### EXERCISE GOAL
Print the lines in the listing below that fall between the line with "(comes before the" and the line with "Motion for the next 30", those two lines included, exactly as they stand and with nothing else.

-*-

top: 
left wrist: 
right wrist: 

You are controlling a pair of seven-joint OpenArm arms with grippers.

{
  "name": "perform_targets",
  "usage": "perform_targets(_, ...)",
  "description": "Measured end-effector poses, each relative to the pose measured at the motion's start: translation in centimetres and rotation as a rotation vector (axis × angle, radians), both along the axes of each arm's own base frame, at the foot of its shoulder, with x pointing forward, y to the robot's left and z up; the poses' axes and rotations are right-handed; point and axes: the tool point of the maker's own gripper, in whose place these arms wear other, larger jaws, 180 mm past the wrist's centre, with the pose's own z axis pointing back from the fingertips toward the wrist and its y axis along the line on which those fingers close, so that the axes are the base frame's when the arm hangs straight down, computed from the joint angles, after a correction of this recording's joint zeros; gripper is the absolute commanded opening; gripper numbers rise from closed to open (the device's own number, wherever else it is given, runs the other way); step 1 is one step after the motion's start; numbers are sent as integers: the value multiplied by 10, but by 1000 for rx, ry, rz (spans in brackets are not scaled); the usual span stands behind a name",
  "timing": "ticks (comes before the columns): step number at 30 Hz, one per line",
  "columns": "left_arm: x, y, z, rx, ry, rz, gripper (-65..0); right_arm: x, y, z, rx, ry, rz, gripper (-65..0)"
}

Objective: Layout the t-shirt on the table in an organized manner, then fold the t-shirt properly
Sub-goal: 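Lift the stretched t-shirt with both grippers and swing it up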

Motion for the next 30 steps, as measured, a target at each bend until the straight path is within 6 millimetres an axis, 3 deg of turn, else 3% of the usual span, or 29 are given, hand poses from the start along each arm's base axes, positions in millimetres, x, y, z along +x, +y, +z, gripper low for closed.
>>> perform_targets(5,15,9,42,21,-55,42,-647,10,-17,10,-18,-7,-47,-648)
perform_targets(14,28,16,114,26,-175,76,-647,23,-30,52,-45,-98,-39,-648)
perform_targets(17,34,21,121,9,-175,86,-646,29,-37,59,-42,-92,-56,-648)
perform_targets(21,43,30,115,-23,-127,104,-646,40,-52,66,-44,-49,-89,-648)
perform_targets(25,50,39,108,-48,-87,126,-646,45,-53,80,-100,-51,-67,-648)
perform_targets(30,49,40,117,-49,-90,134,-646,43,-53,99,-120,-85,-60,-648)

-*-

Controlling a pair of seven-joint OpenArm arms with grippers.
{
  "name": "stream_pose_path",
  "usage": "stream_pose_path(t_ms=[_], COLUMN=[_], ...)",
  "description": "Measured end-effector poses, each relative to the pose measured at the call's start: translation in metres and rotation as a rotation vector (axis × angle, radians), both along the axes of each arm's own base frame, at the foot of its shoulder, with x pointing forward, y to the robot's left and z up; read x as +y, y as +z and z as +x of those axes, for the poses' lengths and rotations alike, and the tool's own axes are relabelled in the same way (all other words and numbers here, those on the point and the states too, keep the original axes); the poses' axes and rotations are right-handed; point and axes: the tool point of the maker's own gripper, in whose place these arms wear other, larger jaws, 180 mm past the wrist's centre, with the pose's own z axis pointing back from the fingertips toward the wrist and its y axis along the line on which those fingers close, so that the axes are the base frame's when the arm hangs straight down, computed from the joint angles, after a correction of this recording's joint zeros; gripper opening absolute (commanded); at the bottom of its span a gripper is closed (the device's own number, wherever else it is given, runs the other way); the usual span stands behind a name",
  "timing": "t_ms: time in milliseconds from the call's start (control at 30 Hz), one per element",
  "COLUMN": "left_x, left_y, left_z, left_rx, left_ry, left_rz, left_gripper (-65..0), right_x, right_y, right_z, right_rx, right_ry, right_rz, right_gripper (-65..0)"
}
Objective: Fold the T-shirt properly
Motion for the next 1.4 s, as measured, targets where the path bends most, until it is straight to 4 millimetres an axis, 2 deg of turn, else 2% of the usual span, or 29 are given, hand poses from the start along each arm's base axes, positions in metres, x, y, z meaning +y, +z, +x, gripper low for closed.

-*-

### COMPLETED TASK
  "timing": "ticks (comes before the columns): step number at 30 Hz, one per line",
  "columns": "left_arm: x, y, z, rx, ry, rz, gripper (-65..0); right_arm: x, y, z, rx, ry, rz, gripper (-65..0)"
}

Objective: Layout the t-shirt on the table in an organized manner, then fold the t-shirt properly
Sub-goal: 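Lift the stretched t-shirt with both grippers and swing it up
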
Motion for the next 30 steps, as measured, a target at each bend until the straight path is within 6 millimetres an axis, 3 deg of turn, else 3% of the usual span, or 29 are given, hand poses from the start along each arm's base axes, positions in millimetres, x, y, z along +x, +y, +z, gripper low for closed.

No further work remains on this exercise.